The important thing here is not to pay any attention to names - they're large irrelevant. The better known ones don't even choose their facilities, they get taken to where the management decided. Stop worrying, get to the studio and have some fun. Perhaps it's worth double checking what you will walk away with. All the files recorded, the stereo mix before mastering and after? My guess is the stereo mix. All the tracks would be infinitely better if you can get them. No skin off their nose, but sometimes studios want to keep material that can be used elsewhere - just how some are. If you have everything, you can do all sorts in the future.

DO NOT go in thinking you're not somebody - you're a paying client, same as Elvis Presley or whoever was in the past. Don't let them treat you any differently to their other clients. Work on the principle that you could have a terrible day with your voice and your dodgy hands might play up - but probably they will all be good. Prepare yourself to achieve nothing, then anything will be an achievement - but most of all, you need to remember never to use the phrase "That will do" - because in recording terms it means that it was just not dreadful - it does not mean it was good. They'll be looking for you saying that will do, and then they'll move on, even if both of you know it really wasn't good enough. One more time - is a much better phrase to use. If they're a decent studio, they'll go with you on this. They stop when you're happy.
 

Winfred

Member
Hi Rob!

At my level of talent you might wonder from where my motivation comes. It must come from within, and I struggle with that aspect. It also mainly comes from 2 years of sporadically signing up for coffeehouse open mics, the open mic goers reactions that really surprised me. I was thinking the other day that really all I was entertaining them for was 10 minutes, and relying on that with this goal of a YouTube video. It's also because I feel like I have something to share as I have made a lot of open mic goers happy with my music. In a way I want to leave something behind too. I'm just striving for good stereo/video quality, like the example of Keiko Nesario. I discovered her in the plethora of "Both Sides Now" covers I reviewed on YouTube now getting to be quite long ago, and impressed with the record quality she achieved. I don't mean to say I parallel her phenomenal talent. I also do not want my songs to drift into nothingness, to simply let go of them, my treasures. Only maybe I might attract some to listen to my original songs by putting my best foot forward via a renowned cover song. At least I'm going to try.

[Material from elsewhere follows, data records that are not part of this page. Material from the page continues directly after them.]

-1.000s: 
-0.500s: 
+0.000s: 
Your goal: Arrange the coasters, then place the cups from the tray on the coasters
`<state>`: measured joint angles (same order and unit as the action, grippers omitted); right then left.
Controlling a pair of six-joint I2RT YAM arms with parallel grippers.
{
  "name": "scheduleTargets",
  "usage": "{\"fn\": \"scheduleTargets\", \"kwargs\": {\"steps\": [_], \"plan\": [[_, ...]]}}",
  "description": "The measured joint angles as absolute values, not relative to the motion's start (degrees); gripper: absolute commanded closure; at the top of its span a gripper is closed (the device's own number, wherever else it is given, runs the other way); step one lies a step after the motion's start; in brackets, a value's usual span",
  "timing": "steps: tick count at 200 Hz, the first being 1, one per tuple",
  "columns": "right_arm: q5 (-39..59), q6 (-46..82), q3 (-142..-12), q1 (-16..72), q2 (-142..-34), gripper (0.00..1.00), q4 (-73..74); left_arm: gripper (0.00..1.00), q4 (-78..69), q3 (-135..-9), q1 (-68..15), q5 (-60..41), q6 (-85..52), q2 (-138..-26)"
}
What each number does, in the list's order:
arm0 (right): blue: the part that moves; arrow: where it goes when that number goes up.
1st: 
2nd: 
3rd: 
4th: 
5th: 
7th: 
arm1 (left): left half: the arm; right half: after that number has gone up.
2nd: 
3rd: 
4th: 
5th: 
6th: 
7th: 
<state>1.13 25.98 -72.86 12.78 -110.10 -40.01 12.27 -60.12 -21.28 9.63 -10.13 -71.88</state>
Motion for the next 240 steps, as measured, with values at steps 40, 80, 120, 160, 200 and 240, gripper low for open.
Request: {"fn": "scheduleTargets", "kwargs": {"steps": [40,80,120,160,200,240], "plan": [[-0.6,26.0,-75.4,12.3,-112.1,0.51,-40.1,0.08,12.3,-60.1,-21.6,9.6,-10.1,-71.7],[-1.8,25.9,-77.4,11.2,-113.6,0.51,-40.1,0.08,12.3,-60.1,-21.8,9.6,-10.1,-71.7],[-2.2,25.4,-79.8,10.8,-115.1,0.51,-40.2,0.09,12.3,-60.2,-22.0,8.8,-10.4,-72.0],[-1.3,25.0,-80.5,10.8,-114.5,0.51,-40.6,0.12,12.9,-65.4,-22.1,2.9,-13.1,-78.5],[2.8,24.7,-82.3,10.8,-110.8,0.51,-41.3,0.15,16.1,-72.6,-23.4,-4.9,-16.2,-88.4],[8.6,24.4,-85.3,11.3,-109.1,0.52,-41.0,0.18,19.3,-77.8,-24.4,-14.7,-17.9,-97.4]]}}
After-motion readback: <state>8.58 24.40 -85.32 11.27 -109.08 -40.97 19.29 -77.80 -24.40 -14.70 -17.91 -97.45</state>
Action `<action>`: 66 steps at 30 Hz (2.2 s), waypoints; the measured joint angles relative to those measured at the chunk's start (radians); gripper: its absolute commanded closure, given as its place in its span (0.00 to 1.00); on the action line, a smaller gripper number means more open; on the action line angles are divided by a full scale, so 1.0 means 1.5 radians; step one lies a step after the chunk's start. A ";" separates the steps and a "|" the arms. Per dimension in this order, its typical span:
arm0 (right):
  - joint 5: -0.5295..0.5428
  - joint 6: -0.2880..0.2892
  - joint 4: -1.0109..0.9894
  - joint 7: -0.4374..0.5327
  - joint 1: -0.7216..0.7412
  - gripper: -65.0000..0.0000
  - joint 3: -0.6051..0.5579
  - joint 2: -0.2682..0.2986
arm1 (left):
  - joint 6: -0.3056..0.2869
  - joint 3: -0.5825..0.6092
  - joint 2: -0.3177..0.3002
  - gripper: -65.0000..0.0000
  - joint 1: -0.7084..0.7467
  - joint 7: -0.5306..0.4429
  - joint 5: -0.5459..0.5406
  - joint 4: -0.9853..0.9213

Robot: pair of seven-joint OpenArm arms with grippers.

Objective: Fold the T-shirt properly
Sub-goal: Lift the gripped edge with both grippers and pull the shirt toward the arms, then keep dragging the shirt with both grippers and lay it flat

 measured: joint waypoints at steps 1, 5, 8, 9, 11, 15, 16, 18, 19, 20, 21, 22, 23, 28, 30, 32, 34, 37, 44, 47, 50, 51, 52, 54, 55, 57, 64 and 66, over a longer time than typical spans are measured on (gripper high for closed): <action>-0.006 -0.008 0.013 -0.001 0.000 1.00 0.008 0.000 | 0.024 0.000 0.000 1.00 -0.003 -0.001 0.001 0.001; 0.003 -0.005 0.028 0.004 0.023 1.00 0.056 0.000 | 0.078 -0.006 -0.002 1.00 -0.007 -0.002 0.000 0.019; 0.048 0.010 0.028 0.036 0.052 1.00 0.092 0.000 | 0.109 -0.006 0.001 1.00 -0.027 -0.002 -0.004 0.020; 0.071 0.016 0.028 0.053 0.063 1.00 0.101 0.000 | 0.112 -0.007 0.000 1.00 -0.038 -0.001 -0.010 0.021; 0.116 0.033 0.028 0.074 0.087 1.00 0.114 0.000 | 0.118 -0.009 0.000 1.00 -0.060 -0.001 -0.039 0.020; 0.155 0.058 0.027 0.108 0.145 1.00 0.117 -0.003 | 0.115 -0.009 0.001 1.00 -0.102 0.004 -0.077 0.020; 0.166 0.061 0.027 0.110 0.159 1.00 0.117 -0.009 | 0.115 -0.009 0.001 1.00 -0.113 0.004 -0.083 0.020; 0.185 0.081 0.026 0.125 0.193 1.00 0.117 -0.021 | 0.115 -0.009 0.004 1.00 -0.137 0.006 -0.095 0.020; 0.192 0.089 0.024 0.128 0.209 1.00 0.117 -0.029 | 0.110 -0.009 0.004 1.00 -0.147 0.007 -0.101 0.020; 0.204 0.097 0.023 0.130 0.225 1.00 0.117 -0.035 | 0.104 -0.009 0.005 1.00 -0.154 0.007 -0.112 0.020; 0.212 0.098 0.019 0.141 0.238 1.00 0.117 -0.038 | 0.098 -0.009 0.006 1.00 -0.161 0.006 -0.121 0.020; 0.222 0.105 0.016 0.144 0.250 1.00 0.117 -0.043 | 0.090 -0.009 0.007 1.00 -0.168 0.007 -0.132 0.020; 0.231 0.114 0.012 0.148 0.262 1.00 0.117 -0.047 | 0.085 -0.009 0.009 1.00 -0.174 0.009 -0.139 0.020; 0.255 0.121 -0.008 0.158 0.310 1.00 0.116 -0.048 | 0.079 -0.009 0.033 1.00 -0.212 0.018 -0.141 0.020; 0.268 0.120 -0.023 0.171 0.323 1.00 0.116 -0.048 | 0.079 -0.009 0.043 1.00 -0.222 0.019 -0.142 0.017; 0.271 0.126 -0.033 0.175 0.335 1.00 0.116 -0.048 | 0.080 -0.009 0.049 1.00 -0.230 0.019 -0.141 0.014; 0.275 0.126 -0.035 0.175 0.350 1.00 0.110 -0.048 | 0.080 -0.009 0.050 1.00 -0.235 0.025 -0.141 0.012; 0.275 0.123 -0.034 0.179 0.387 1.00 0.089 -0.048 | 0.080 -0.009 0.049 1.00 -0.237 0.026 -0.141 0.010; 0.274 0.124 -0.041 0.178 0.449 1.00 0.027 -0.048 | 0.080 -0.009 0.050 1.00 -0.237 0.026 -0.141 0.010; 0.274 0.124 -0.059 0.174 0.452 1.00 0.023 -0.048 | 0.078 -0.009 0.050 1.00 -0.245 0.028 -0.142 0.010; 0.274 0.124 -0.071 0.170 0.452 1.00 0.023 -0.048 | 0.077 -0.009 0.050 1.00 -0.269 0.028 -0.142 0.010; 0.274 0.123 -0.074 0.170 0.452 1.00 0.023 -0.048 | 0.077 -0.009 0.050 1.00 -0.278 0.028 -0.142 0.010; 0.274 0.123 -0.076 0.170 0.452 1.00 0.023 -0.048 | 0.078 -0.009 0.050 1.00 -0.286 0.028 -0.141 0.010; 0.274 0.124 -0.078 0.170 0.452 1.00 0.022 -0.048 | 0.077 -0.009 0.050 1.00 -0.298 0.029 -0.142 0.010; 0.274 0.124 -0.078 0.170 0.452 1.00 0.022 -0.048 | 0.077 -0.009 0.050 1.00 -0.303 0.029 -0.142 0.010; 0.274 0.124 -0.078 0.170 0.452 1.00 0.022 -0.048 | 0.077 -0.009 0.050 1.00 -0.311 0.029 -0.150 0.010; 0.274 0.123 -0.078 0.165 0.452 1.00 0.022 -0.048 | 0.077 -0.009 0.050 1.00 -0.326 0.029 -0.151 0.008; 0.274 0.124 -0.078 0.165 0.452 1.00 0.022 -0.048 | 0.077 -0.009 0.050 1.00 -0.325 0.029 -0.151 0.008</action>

It sounds kind of ridiculous, but I do want to try a steamer out with my practicing, see how it works, a better guarantee as I can't afford to fail when my studio time comes. If I have the unpredictable phlegm problem it's impossible to readily fix. It's similar too when well over a year ago only 2 hrs before an open mic my fingernail broke off. That is a big problem for me as I play a nylon string guitar and no fingernail creates a big difference in sound. Out of despair I went to a big box retailer and found a fingernail kit. I always now carry a woman's fingernail kit in my guitar case. I carry a plain white set that has super glue. I've become good enough at it I can repair a broken nail fairly well and have to do so before I practice tonight. It's happened a lot, working on my bike or quickly moving things around in my side bags when a nail might break, and several times happening even within an hour of performing where I've had to make a sudden repair. Thanks for your great input.

Top of the Evening!
Winfred
 

rob aylestone

Well-known member
I've got tough nails. I play with my nail for song on my bass that really need a pick and the pad or side for others. I never got on with real picks on my guitars either. If I break the nail then the audience get the best I can do. I don't let it worry me. I just do my best.